So let us look into each other’s eyes
And read the stories written there between the lines
And take a list of all the wrongs we keep
And tear it into pieces
Let mercy be the only thing we’re harboring
‘Cause eventually we’re gonna see
That all that’s left is to love
That’s all that we have
That’s all that we ever really had, (All That’s Left).
Some people are so easy to dislike. They say and do things daily to make themselves stand out as targets for all your anger and frustration. Buddy was this for me. Daily I have had to forgive Buddy, and daily I would slide back and find myself criticizing Buddy to my friends, who also dislike Buddy. We would point out his faults to each other, building up our mutual reasons for disliking Buddy. Then, alone, I would forgive Buddy again. Daily. And daily my dislike for Buddy would grow until just the sight of him was enough to anger me.
I could list for you Buddy’s many faults, and you would probably agree with me that he has no redeeming qualities. But I won’t do that. Listing Buddy’s faults would serve only to reinforce my own dislike of this man.
This morning, God revealed to me that what I was doing was wrong. And of course, I knew that it was wrong. But this morning, God made it very clear to me that for all his faults, I am the offender, not Buddy. The Christian life is so simple. But it is in this simplicity that many people stumble—I have stumbled. Daily.
Suddenly I understand that it all comes down to just one simple test: love. Forgiving is good and necessary. But forgiving is just the first step toward the ultimate goal: love. It’s not enough that I forgive Buddy. I must love Buddy.
Do not seek revenge or bear a grudge against a fellow Israelite, but love your neighbor as yourself. I am the Lord, (Leviticus 19:18, emphasis mine).
Jesus boiled the Ten Commandments (and all of the Jews’ 613 laws) down to two simple ones:
One of the teachers of religious law was standing there listening to the debate. He realized that Jesus had answered well, so he asked, “Of all the commandments, which is the most important?”
Jesus replied, “The most important commandment is this: ‘Listen, O Israel! The Lord our God is the one and only Lord. And you must love the Lord your God with all your heart, all your soul, all your mind, and all your strength.’ The second is equally important: ‘Love your neighbor as yourself.’ No other commandment is greater than these,” (Mark 12:28-31, emphasis mine).
Simple, but not easy. 1 Corinthians 13 is the guide for love, and according to these guidelines, I have repeatedly failed to love Buddy (and others, too):
- Love is patient . . . – my patience with Buddy would run out daily.

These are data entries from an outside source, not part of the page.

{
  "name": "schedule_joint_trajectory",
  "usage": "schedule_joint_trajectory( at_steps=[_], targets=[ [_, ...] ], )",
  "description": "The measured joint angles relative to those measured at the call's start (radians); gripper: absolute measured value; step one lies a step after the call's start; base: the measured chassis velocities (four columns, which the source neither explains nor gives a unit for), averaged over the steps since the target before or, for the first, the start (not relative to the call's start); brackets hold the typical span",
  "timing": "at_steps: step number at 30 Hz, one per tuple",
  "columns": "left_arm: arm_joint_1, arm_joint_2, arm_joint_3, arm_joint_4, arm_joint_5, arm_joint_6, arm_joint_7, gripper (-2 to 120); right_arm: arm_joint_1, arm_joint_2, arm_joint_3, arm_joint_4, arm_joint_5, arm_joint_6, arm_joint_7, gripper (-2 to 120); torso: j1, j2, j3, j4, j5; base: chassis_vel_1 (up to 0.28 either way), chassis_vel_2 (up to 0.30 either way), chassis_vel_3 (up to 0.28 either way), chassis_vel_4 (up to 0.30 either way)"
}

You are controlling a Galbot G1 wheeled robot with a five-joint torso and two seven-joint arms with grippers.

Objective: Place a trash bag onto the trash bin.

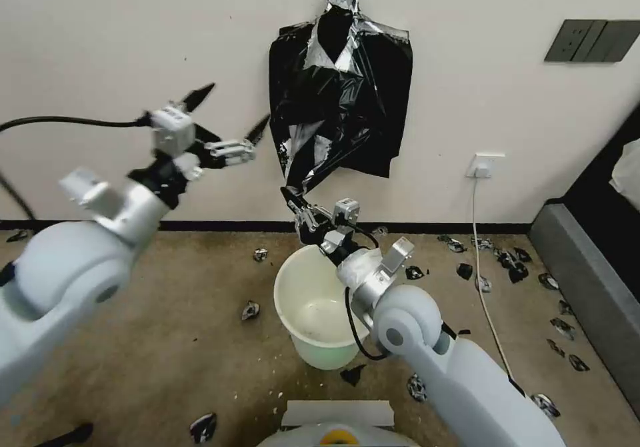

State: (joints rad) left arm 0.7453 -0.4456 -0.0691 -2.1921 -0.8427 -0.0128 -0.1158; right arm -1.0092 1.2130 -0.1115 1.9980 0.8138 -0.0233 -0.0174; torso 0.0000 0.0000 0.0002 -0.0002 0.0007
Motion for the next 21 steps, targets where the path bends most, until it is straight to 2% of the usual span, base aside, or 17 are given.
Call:
schedule_joint_trajectory(
  at_steps=[1,2,4,5,6,8,9,13,14,21],
  targets=[
    [-0.048,0.0,0.05,0.014,0.01,0.008,-0.001,100,0.001,0.001,0.0,-0.001,0.0,0.0,0.0,0,0.0,0.0,0.0,0.0001,-0.0005,0.0,0.0,0.0,0.0],
    [-0.048,0.0,0.05,0.014,0.01,0.008,-0.001,100,0.001,0.001,0.0,-0.001,0.0,0.0,0.0,0,0.0,0.0,0.0,0.0001,-0.0005,0.0,0.0,0.0,0.0],
    [-0.134,0.0,0.142,0.04,0.031,0.019,-0.001,100,0.002,0.001,0.0,-0.002,0.0,0.0,0.0,0,0.0,0.0,0.0,0.0001,-0.001,0.0,0.0,0.0,0.0],
    [-0.207,-0.001,0.218,0.059,0.046,0.028,-0.001,100,0.002,0.002,0.0,-0.003,0.0,-0.001,-0.001,0,0.0,0.0,0.0,0.0001,-0.0007,0.0,0.0,0.0,0.0],
    [-0.207,-0.001,0.218,0.059,0.046,0.028,-0.001,100,0.002,0.002,0.0,-0.003,0.0,-0.001,-0.001,0,0.0,0.0,0.0,0.0001,-0.0007,0.0,0.0,0.0,0.0],
    [-0.324,-0.001,0.317,0.082,0.07,0.059,0.0,100,0.0,0.004,0.002,-0.003,0.0,-0.001,-0.001,0,0.0,0.0,0.0,0.0001,-0.0007,0.0,0.0,0.0,0.0],
    [-0.324,-0.001,0.317,0.082,0.07,0.059,0.0,100,0.0,0.004,0.002,-0.003,0.0,-0.001,-0.001,0,0.0,0.0,0.0,0.0001,-0.0007,0.0,0.0,0.0,0.0],
    [-0.448,-0.001,0.421,0.108,0.094,0.075,0.003,100,-0.002,0.003,0.005,-0.001,0.0,-0.001,-0.003,0,0.0,0.0,0.0,0.0003,-0.0009,0.0,0.0,0.0,0.0],
    [-0.448,-0.001,0.421,0.108,0.094,0.075,0.003,100,-0.002,0.003,0.005,-0.001,0.0,-0.001,-0.003,0,0.0,0.0,0.0,0.0003,-0.0009,0.0,0.0,0.0,0.0],
    [-0.559,-0.001,0.556,0.127,0.094,0.111,0.019,100,-0.003,0.005,0.007,0.004,0.0,-0.001,-0.005,0,0.0,0.0,0.0,0.0003,-0.0007,0.0,0.0,0.0,0.0]
  ],
)
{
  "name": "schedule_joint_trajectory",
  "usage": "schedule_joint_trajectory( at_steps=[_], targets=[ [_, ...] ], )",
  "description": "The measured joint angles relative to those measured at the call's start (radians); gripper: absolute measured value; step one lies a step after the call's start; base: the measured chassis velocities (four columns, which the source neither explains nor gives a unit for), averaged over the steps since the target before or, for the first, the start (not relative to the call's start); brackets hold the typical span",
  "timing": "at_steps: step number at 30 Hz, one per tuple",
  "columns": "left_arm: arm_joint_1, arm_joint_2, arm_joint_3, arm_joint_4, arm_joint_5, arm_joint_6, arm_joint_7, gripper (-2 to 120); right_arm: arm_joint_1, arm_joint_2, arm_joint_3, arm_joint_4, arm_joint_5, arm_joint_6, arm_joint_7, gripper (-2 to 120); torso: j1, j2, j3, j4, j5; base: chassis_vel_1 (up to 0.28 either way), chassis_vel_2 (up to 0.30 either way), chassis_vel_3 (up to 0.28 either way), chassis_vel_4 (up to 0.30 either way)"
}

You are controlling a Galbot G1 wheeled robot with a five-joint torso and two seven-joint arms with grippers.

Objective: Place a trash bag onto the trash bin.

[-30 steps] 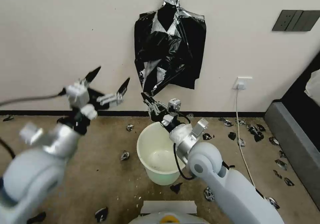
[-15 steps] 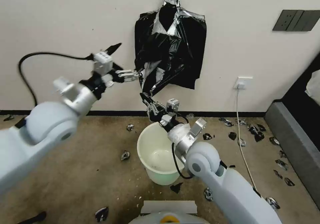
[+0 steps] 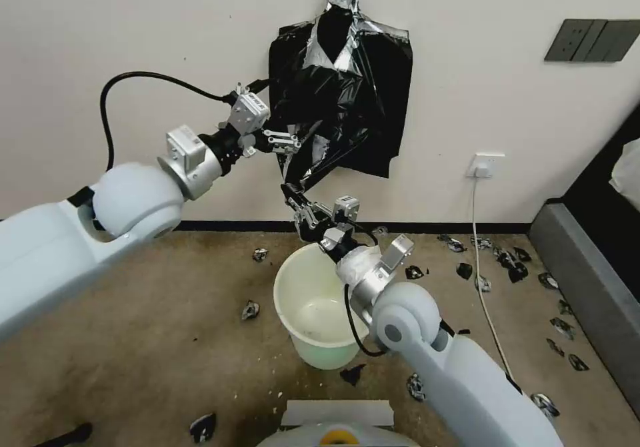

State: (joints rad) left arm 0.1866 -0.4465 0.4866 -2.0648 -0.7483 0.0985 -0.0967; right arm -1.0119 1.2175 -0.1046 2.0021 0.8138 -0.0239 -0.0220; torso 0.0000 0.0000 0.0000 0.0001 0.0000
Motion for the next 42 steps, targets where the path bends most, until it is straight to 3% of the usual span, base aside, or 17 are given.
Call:
schedule_joint_trajectory(
  at_steps=[13,23,28,34,36,42],
  targets=[
    [-0.181,-0.032,0.165,0.053,0.07,0.048,0.008,100,-0.027,-0.009,0.031,0.02,0.002,0.001,-0.008,0,0.0,0.0,0.0,-0.0004,0.0002,0.0,0.0,0.0,0.0],
    [-0.244,-0.04,0.207,0.063,0.09,0.086,-0.007,95,-0.031,-0.008,0.031,0.027,0.003,0.002,-0.009,0,0.0,0.0,0.0,-0.0001,0.0,0.0,0.0,0.0,0.0],
    [-0.245,-0.02,0.202,0.057,0.126,0.112,-0.008,77,-0.03,-0.011,0.031,0.031,0.004,0.002,-0.009,0,0.0,0.0,0.0,-0.0001,0.0001,0.0,0.0,0.0,0.0],
    [-0.241,0.0,0.196,0.033,0.095,0.162,0.001,52,-0.02,-0.007,0.029,0.031,0.006,0.002,-0.007,0,0.0,0.0,0.0,0.0,0.0,0.0,0.0,0.0,0.0],
    [-0.242,-0.002,0.195,0.033,0.09,0.175,-0.001,48,-0.018,-0.007,0.029,0.031,0.006,0.003,-0.006,0,0.0,0.0,0.0,0.0,0.0,0.0,0.0,0.0,0.0],
    [-0.246,-0.017,0.183,0.052,0.055,0.253,-0.06,23,-0.018,-0.007,0.031,0.032,0.008,0.003,-0.004,0,0.0,0.0,0.0,-0.0001,0.0,0.0,0.0,0.0,0.0]
  ],
)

- . . . and kind – although I have not been unkind in my direct encounters with Buddy, I have daily assassinated him with my words.
- It does not rejoice about injustice but rejoices whenever the truth wins out – in a completely messed-up way, I was actually delighted to catch Buddy every time he committed yet another offense—and I always made sure that the management knew about it.
- Love never gives up, never loses faith, is always hopeful, and endures through every circumstance – all my endurance and hope was based on Buddy continuing to mess-up so that I would be proven right about him.
- [Love] is not irritable . . . – fail.
- It does not demand its own way – fail.
- It keeps no record of being wronged – fail—big time.
- Love is not jealous or boastful or proud or rude – fail, fail, fail, fail.
I’m not proud of my behavior toward Buddy, but being honest about myself is the first step toward a real and lasting change. Forgiving is not easy—especially since we must forgive regardless of whether the offender is sorry or even changes his behavior. Love, under the same circumstances, is even harder. This is why we need the indwelling Holy Spirit to help us live a life that truly pleases God.
Three things will last forever—faith, hope, and love—and the greatest of these is love. (1 Corinthians 13:13).
Forgive me, Lord! I know that You love Buddy and died for him. Please help me to truly forgive and love Buddy. Amen.
 Steven Curtis Chapman, “All That’s Left,” Re-Creation, 2011, emphasis mine.